The pots total value is shunted across the element, loading it with
whatever its overall resistance is.  mine has a 500k pot.  the bottom of 
this goes to ground (along withj one lead from the element), the top goes 
to the other element lead, and the wiper goes to the output jack.  When 
set at full volume, you still have 500k across the element.  the JT-30 is 
spec'd to run into 50 megohms (50,000k), so the pot still affects the sound.

Also, because the pot is loading the element, the voltage follower has 
negligible effect.

(BTW, "pot" is short for "potentiometer", the technical name for the part 
used as a volume control.  A potentiometer is not always a volume 
control.  They're also used as tone controls, bias adjusters, and many 
other things.)

> My conclusion, based on what
> I have read here and my own experience, is that, once you have good
> acoustic tone, get a small old tube amp and a new or old bullet mic.
> Crank the amp up to just below feeding back, then spend a lot of time
> experimenting with how you cup the mic and seal your hands to your
> face, and you will love your sound and the rest (different mics, cords
> etc.) will just be fine tuning.
> I hope this helps, because I know what it is like to always be wondering,
> 'can my tone be better if I just spend some more money on the right
> gadget, or should I go back to shed and keep practicing.

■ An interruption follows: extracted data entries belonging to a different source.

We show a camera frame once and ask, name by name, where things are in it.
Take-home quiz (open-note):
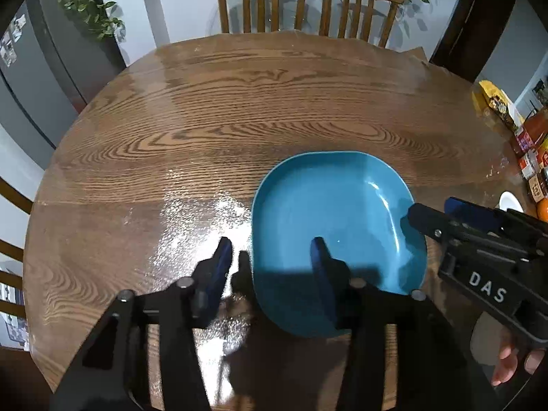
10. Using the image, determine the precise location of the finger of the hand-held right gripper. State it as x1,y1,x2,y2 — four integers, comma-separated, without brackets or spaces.
444,196,507,234
407,202,464,246

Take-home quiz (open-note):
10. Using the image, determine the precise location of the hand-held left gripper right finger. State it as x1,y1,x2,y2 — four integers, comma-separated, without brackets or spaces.
310,236,510,411

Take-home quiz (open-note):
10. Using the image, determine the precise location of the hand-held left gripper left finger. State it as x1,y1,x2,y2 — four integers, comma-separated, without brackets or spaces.
50,236,234,411

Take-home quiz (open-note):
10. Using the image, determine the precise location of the white bowl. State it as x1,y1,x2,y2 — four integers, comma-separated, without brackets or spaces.
499,191,525,215

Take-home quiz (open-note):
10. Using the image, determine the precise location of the blue plate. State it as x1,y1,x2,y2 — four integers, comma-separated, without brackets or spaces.
250,151,429,338

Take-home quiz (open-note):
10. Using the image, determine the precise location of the person's right hand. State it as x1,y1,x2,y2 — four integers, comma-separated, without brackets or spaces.
491,341,548,387

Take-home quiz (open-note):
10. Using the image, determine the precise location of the dark sauce jar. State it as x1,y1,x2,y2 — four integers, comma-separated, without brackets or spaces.
528,170,548,203

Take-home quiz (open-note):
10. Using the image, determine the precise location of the red label jar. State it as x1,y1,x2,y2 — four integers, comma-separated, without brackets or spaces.
518,149,544,180

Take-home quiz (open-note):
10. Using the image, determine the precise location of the yellow snack bag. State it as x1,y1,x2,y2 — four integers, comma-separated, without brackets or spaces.
472,80,525,132

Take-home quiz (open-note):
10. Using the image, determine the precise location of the dark wooden door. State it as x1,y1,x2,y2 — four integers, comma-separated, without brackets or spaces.
429,0,520,83

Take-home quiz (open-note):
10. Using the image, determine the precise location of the grey refrigerator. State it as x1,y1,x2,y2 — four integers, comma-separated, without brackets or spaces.
0,0,129,148

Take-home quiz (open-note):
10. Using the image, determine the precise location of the green trailing plant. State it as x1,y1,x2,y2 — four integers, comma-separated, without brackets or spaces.
51,0,127,44

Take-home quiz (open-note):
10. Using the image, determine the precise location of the cluster of fridge magnets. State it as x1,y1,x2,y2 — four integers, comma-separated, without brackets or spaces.
0,13,27,67

yup - there's no substitute for acoustic sound.  A good acoustic sound 
will give you a good electric sound.  There's no box that can do this.

However, proper equipment will help you sound better once you have the 
acoustic sound.  With the Green Bullet, cords aren't much of an issue 
(i.e. cheap, length, etc.)  With a JT-30 terminated into a 500k pot, cord 
quality and length is a little more of an issue.  If you swap the 500k 
out for a 5 meg, or build a voltage follower that goes before the volume 
control, or eliminate the volume control entirely, cable length and 
quality becomes quite important.

I'm going to look into building a voltage follower using a single ended 
op amp and 3 volt lithium cell into my JT-30 and see how well that 
works.  But it might be a while before I actually get it finished.  I 
want to make sure it's totally bulletproof (no pun intended), and will 
work as seamlessly and flawlessly as possible.